Un libro che torna sui giorni del 1976
Nel volume, il giornalista ripercorre ciò che accadde cinquant’anni dopo quella notte, mescolando esperienza personale e cronaca. Dentro il libro trovano spazio anche gli articoli scritti in quei mesi, dalle tensioni nelle tendopoli fino alla lunga fase in cui il Friuli ha rimesso in piedi case, paesi e relazioni sociali.
Il titolo scelto da Capuozzo restituisce bene il senso di quella devastazione: una guerra senza eserciti e senza fronte, ma capace di travolgere vite, famiglie e comunità. Eppure, proprio da quella rottura, emerse una risposta collettiva che ancora oggi viene ricordata come uno dei tratti più forti dell’identità friulana.
La serata di Lignano assume quindi un valore che va oltre la semplice presentazione editoriale. Per il Friuli è anche un’occasione pubblica di riflessione su come il territorio abbia saputo reagire, affidandosi alla tenuta delle comunità locali e alla scelta di ricostruire senza abbandonare i centri colpiti.
Il gran finale al PalaPineta
L’appuntamento segna la conclusione dell’edizione 2026 della manifestazione promossa dall’Associazione Lignano nel Terzo Millennio, presieduta da Giorgio Ardito. Il programma è curato da Alberto Garlini insieme al tecnologo alimentare Giovanni Munisso e all’enologo Michele Bonelli.
La formula dell’iniziativa resta quella che il pubblico conosce: libri, dialogo con gli autori e una proposta enologica collegata alla serata. Anche in questo caso, accanto al tema della memoria, ci sarà spazio per un approfondimento legato al mondo vitivinicolo friulano.
Il vino scelto per accompagnare l’incontro
Al termine dell’evento saranno presentati i vitigni resistenti di Vcr – Vivai Cooperativi Rauscedo, richiamati dagli organizzatori come esempio concreto della capacità del Friuli di affrontare anche le conseguenze delle calamità naturali guardando all’innovazione.
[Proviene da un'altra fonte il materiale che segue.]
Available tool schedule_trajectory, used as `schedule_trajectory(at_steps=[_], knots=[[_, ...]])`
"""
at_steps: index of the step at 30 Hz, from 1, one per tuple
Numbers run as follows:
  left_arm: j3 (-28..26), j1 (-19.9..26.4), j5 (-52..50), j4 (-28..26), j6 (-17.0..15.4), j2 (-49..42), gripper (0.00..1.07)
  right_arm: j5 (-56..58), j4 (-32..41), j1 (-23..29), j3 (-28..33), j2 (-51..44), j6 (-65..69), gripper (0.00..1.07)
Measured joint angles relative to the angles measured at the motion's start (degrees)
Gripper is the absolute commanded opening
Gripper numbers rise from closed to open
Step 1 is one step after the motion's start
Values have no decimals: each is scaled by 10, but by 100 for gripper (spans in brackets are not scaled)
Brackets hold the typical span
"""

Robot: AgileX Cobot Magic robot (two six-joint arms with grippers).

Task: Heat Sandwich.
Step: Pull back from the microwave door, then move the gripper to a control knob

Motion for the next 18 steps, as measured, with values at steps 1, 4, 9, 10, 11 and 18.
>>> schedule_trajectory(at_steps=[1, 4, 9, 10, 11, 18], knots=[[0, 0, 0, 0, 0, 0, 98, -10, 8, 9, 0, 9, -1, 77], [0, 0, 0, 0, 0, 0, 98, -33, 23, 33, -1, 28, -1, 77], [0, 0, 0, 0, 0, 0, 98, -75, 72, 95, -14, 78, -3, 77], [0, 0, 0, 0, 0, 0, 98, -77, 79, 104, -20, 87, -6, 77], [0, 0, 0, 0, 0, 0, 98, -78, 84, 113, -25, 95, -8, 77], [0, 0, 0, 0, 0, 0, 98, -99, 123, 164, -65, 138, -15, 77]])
Si tratta delle varietà Piwi, sviluppate per coniugare qualità del vino e minore necessità di trattamenti, con ricadute significative sul piano della sostenibilità in viticoltura. Un tema che si inserisce con coerenza nello spirito della rassegna, da sempre attenta al legame tra cultura e produzioni del territorio.
Per la serata finale è stato scelto Volturnis®. Viene descritto come il più dinamico tra i figli del Pinot nero, vicino al vitigno d’origine ma con accenti più fruttati e balsamici. Nel profilo aromatico emergono richiami ai frutti rossi, alla ciliegia nera e alla fragola di bosco, con caratteristiche che comprendono anche una buona struttura polifenolica e un elevato contenuto antocianico.
La rete che sostiene la manifestazione
Gli “Incontri con l’autore e con il vino” 2026, insieme alle iniziative collegate come stage di scrittura creativa e cene con l’autore, sono sostenuti dalla Città di Lignano Sabbiadoro, dalla Regione Autonoma Friuli Venezia Giulia, da PromoTurismoFVG, Assoenologi, Società Lignano Pineta, Porto Turistico Marina Uno Resort, Hotel President Lignano, Hotel Marina Uno, Banca360FVG, CiviBank, Ramberti, Adriastrade, Aedificare, Lazzarini Impianti, Officine Zamarian, Repower, Ma.in.cart., Applicatori società cooperativa, Ceda Impianti, Costruzioni Cicuttin, Dersut Caffè, Esternogiorno, Superflex – CBR Tendaggi, T.KOM, Zulianello Paolo, Koki, Artesegno, Lignano Banda Larga e Legnolandia.
Per Lignano sarà quindi una chiusura di rassegna dal forte accento friulano: un incontro che mette insieme il ricordo del terremoto, il valore della ricostruzione e una narrazione del territorio capace di parlare ancora al presente.